The day concluded with a keynote from Nirmal Govind (Berkeley IEOR M.S. ‘99), who currently leads data science for studio production and streaming at Netflix, a big job for a company that is now one of the largest production studios in the world and is also responsible for one of every three bits transferred online today.
Govind went through some of the data problems at Netflix. What is the ideal catalog of movies and television shows that Netflix should keep on hand? How much is the content worth? How can Netflix predict demand for content in advance? The Data Science team at Netflix analyzes the entire process of producing content, including what should be sourced, which servers around the world should host which content, and how the Netflix app itself recommends movies and television shows that you are most likely to want to watch.

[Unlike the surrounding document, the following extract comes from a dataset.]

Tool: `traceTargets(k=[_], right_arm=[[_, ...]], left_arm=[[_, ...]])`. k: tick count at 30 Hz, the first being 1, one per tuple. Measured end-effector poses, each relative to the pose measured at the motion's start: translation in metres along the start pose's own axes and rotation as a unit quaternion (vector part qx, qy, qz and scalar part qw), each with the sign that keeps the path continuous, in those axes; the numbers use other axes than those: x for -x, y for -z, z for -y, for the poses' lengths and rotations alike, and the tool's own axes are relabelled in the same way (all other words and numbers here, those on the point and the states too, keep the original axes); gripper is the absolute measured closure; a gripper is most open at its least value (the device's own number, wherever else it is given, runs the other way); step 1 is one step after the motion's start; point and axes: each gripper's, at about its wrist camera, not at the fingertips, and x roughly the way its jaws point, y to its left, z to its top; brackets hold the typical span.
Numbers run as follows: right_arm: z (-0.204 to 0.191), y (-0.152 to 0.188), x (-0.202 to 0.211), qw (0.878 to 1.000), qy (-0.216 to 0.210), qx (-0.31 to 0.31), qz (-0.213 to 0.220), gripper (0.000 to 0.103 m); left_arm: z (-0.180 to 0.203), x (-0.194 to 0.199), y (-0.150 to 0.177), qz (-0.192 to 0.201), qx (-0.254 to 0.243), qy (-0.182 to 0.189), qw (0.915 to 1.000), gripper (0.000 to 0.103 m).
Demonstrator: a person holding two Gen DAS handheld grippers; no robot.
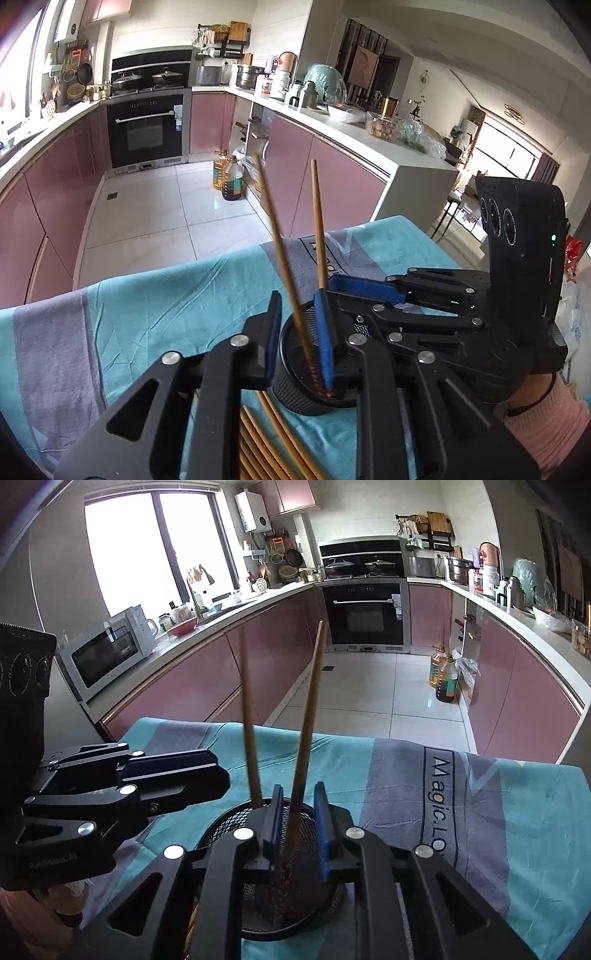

One particularly impactful issue that Govind’s team works on is the digital supply chain of producing original content through Netflix’s studio. Given a simple show or movie idea (e.g. “Batman meets Stranger Things”), how can Netflix estimate the budget? Once a show is approved, how can the production supply chain of scripts, shoots, and schedules be optimized? For example, shooting some scenes out of order can mean big savings for movies and shows that film at multiple locations.
Besides the leadership from Professor Roeder and other faculty, the event would not have happened without the hard work of students at participating schools, including Stella Bao from Berkeley, Hannah Lane and Max Bush from SFSU, Tiffany Ta from Santa Clara University, and Meggan Chu from San Jose State.
“I am so honored to help Professor Roeder’s vision come to life, because this event was so fun and natural to our field of study. I hope this becomes a tradition among Bay Area universities where we continue to connect with like-focused students and apply our knowledge to highly interesting case studies. Thank you to all those who came and participated. I hope to see this event grow and that the trophy is ‘personalized’ for many years to come! Congratulations!” said Hannah, who in addition to being the emcee for the event, created the first BADSS trophy and designed the logo.
“I was very happy and excited to see students from different universities in Bay Area come together to connect, share, and learn from each other’s experiences,” added Stella, president of the Berkeley chapter of the Institute of Industrial and Systems Engineers. “Special thanks to Hannah Lane, Prof. Roeder, and everyone in the committee organizing and staffing this event. Our hard work really paid off! Also, I am super proud of all our case competition teams to come out! I would like to congratulate our case competition winners, you guys really deserves the golden trophy! Keep up the good work Bears!”